▶ _EXERCISE_:
Restate the opening lines of the material below word for word, stopping after the line that contains "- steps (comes".

──────── EXERCISE DATA

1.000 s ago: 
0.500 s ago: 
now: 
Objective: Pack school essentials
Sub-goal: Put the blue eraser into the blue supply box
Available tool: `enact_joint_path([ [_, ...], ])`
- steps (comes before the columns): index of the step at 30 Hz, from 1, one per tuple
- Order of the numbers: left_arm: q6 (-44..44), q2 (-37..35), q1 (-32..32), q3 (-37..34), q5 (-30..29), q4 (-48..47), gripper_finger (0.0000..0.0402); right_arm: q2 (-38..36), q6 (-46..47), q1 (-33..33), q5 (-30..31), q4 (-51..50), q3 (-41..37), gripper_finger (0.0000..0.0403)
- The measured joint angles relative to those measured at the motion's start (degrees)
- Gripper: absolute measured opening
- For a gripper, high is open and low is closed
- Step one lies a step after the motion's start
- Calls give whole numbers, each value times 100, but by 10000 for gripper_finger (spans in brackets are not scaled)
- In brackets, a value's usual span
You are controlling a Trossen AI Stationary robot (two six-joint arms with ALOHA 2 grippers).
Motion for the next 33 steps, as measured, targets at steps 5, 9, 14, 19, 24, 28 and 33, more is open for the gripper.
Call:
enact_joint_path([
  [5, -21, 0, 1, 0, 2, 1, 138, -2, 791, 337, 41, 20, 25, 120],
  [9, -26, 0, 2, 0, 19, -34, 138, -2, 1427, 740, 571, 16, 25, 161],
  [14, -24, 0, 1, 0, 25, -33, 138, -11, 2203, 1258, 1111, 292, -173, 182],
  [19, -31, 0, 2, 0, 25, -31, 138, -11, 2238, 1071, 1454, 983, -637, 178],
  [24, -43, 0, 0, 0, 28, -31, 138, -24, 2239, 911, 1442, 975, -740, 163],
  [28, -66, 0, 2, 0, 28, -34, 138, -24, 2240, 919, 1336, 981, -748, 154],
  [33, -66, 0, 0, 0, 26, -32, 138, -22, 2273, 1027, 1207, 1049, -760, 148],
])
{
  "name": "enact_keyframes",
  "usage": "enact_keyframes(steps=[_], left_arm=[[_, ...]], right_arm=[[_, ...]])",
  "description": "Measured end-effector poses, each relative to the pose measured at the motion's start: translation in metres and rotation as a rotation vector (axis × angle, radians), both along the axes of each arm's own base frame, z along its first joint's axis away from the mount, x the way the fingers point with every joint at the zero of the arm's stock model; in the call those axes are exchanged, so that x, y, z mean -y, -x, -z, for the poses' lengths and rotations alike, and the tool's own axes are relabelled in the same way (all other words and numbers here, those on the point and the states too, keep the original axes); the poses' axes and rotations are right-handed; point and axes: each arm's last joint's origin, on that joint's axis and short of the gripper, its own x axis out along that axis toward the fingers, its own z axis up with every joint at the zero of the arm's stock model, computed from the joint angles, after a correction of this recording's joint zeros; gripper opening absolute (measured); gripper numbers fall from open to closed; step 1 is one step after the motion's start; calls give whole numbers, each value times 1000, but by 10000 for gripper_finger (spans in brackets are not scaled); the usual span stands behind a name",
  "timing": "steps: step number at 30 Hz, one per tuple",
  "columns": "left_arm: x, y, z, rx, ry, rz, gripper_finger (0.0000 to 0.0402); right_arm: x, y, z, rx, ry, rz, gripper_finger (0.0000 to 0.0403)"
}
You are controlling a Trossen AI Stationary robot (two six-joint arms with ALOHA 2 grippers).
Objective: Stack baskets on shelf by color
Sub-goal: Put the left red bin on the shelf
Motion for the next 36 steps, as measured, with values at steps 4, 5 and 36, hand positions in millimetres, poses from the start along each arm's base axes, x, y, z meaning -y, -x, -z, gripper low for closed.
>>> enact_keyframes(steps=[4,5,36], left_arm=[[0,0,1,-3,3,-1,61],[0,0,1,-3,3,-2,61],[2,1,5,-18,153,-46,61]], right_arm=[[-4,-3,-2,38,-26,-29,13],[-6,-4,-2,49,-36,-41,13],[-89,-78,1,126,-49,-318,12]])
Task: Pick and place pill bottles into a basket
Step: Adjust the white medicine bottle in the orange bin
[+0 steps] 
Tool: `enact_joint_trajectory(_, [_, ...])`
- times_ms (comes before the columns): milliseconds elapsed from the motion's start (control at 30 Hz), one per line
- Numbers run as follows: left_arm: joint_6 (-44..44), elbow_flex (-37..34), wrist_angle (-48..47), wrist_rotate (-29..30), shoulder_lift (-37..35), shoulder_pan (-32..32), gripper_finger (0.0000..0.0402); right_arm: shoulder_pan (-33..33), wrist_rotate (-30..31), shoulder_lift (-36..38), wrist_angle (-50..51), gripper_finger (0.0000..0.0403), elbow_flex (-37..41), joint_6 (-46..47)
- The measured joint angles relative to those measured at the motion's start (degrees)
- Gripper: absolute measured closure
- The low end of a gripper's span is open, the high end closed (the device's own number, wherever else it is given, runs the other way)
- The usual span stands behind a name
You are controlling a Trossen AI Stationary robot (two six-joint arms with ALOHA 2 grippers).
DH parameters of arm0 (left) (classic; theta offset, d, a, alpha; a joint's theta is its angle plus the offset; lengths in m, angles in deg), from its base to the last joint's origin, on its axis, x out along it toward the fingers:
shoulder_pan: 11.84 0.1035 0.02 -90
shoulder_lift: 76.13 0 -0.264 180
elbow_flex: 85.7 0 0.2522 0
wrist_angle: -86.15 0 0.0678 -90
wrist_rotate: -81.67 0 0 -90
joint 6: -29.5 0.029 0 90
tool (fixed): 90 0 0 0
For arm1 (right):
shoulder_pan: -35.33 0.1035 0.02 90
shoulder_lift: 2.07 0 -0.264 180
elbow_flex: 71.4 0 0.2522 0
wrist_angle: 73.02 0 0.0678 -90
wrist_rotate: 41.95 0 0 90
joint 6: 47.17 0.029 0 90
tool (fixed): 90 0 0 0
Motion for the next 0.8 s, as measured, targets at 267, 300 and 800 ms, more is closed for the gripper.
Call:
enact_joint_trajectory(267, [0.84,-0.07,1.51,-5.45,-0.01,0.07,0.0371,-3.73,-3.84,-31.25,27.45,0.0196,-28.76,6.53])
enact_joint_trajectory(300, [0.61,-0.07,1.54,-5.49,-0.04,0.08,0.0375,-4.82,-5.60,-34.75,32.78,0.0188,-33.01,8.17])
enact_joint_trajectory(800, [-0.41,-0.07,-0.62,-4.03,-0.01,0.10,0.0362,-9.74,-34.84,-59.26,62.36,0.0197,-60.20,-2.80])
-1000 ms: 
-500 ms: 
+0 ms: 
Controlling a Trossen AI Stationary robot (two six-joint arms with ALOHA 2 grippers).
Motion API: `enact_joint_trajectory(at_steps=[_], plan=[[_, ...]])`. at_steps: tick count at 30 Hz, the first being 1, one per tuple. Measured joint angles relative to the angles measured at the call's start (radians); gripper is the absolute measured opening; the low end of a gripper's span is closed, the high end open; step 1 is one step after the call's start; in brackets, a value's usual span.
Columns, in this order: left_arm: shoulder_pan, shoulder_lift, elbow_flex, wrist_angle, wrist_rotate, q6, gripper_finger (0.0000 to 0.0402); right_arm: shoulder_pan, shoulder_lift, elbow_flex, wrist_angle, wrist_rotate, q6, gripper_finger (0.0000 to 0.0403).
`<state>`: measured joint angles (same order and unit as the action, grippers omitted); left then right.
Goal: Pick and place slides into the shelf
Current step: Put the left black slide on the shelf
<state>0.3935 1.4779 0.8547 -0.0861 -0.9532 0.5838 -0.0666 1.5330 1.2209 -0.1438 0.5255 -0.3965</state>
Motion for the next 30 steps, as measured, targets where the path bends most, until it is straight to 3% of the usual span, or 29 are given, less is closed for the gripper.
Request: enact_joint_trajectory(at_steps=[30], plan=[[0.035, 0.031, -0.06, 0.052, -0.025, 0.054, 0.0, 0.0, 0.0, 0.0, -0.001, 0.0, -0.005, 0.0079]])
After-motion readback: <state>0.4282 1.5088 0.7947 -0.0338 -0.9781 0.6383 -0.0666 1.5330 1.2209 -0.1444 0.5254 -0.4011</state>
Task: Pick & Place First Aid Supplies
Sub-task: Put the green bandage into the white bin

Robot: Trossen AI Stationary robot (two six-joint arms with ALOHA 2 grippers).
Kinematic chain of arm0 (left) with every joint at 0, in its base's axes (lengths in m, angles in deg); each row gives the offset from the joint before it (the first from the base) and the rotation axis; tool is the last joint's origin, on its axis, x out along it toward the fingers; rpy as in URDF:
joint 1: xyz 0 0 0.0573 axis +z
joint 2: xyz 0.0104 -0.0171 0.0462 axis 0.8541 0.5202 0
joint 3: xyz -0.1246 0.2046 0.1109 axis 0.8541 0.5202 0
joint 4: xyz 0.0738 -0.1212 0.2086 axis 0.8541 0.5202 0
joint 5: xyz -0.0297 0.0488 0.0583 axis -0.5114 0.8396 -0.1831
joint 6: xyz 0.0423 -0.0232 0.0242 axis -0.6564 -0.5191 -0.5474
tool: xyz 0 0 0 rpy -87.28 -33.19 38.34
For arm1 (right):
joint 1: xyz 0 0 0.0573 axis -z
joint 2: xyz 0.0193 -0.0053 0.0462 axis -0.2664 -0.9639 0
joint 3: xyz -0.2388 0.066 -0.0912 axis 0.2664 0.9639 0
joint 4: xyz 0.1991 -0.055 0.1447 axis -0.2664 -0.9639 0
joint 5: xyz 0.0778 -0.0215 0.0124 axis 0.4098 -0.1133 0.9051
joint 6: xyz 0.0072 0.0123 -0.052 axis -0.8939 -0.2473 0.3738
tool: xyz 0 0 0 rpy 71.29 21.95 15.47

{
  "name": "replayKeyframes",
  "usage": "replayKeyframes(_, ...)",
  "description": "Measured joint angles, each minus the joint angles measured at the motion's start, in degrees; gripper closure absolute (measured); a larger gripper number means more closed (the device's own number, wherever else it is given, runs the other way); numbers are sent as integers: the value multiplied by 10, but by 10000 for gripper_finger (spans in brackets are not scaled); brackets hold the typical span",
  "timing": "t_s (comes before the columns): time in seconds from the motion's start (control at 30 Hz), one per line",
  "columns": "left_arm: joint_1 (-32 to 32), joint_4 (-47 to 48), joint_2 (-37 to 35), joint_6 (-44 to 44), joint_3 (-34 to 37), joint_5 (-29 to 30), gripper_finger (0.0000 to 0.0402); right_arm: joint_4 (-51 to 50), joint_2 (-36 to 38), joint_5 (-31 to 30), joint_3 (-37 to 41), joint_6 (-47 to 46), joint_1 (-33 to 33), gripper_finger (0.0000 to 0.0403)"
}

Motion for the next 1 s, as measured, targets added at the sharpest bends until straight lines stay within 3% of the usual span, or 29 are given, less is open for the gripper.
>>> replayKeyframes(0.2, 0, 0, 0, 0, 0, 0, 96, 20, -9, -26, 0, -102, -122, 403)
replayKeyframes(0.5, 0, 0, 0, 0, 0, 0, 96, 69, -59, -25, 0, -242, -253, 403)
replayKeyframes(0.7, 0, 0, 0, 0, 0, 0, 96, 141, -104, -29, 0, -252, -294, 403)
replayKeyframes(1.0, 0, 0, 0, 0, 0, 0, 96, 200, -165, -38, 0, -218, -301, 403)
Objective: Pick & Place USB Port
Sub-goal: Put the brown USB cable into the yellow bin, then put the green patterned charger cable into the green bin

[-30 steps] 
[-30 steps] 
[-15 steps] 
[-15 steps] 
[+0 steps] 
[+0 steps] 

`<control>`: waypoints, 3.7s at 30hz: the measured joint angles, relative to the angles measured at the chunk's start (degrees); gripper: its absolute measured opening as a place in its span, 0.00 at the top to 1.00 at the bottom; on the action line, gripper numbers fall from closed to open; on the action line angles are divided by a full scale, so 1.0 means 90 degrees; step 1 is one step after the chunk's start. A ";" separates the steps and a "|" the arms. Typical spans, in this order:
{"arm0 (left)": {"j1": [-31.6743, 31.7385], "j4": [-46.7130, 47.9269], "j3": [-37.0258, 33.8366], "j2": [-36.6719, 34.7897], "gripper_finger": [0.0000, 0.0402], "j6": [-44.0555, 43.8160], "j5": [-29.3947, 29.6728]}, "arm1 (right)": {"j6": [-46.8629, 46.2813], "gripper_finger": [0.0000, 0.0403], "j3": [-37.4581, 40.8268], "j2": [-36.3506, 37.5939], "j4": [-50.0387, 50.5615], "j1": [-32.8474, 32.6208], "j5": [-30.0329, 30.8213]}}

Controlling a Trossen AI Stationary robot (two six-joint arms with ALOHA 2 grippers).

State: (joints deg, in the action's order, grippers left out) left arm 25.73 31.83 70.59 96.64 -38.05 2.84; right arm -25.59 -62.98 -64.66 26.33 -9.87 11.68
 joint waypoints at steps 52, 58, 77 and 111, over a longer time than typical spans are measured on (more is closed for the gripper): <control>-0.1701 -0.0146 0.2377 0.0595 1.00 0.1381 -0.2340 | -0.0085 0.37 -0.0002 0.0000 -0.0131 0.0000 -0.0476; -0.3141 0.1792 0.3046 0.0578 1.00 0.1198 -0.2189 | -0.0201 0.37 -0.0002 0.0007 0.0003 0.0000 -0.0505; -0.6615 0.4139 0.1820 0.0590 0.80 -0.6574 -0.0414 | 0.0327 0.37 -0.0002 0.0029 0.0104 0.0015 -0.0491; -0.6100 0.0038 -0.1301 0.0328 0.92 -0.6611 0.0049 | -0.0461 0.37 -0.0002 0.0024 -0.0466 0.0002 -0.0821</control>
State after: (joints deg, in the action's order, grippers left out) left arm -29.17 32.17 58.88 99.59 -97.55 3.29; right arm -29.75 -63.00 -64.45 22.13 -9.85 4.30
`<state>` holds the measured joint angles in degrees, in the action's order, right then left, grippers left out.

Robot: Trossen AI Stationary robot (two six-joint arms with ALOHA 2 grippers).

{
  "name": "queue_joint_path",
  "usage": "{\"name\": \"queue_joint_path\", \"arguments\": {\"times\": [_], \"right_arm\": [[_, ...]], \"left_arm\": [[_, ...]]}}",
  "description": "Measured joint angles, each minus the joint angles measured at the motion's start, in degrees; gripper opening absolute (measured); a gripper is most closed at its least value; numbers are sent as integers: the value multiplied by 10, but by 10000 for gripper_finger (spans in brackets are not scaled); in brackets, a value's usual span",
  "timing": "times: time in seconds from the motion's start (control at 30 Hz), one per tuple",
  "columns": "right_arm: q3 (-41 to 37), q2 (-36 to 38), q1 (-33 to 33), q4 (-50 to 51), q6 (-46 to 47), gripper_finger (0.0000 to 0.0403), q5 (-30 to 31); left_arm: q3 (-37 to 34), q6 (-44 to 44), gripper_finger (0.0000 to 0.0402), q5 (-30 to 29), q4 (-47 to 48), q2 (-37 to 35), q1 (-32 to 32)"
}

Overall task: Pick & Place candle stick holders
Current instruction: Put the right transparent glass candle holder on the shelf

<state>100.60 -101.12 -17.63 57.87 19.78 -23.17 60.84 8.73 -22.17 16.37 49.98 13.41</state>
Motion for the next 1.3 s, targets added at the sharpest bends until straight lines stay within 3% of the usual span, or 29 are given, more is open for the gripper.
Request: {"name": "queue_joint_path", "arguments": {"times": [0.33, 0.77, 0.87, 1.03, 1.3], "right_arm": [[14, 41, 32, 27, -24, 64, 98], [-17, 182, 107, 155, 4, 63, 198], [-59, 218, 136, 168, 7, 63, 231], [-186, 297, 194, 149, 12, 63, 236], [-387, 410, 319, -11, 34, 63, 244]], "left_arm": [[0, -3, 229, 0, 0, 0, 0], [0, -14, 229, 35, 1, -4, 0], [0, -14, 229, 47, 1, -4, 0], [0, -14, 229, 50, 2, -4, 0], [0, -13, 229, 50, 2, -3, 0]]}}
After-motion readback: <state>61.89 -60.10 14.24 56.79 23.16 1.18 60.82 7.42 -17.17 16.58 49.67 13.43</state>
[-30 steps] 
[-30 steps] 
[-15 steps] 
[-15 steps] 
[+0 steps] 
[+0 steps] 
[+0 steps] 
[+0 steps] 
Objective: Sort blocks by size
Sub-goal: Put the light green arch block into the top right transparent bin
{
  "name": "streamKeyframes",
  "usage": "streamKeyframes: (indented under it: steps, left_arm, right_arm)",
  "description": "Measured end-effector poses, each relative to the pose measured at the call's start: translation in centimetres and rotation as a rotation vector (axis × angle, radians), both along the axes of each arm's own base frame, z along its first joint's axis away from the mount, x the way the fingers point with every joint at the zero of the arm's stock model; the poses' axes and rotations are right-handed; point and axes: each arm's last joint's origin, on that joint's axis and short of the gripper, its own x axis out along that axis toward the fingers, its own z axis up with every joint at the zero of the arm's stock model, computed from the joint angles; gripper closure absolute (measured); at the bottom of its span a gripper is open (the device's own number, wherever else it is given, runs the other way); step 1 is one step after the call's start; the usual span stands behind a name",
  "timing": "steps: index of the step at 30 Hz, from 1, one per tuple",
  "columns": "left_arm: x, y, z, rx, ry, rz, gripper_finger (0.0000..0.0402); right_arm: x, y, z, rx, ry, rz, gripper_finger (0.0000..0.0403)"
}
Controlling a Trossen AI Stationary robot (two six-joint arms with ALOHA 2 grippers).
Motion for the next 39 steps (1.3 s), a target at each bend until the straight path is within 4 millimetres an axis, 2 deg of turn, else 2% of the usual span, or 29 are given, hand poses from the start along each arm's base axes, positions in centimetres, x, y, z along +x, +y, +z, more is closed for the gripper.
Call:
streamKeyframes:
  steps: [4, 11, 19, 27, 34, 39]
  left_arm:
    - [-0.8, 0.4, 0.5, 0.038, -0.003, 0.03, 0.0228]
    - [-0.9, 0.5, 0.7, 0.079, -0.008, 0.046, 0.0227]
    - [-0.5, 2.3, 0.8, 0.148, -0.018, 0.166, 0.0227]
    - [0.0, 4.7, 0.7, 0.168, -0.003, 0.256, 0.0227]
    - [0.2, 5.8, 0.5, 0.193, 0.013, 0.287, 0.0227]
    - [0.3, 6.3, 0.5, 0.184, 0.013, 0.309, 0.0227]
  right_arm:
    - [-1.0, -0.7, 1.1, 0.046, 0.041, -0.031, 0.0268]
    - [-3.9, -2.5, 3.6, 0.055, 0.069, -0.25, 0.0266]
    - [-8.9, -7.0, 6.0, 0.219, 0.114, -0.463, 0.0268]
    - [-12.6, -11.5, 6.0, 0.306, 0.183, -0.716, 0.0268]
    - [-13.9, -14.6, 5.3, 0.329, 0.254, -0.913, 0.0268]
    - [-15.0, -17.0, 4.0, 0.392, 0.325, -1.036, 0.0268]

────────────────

▶ _ANSWER BOX_:
1.000 s ago: 
0.500 s ago: 
now: 
Objective: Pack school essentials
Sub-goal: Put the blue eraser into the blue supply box
Available tool: `enact_joint_path([ [_, ...], ])`
- steps (comes before the columns): index of the step at 30 Hz, from 1, one per tuple

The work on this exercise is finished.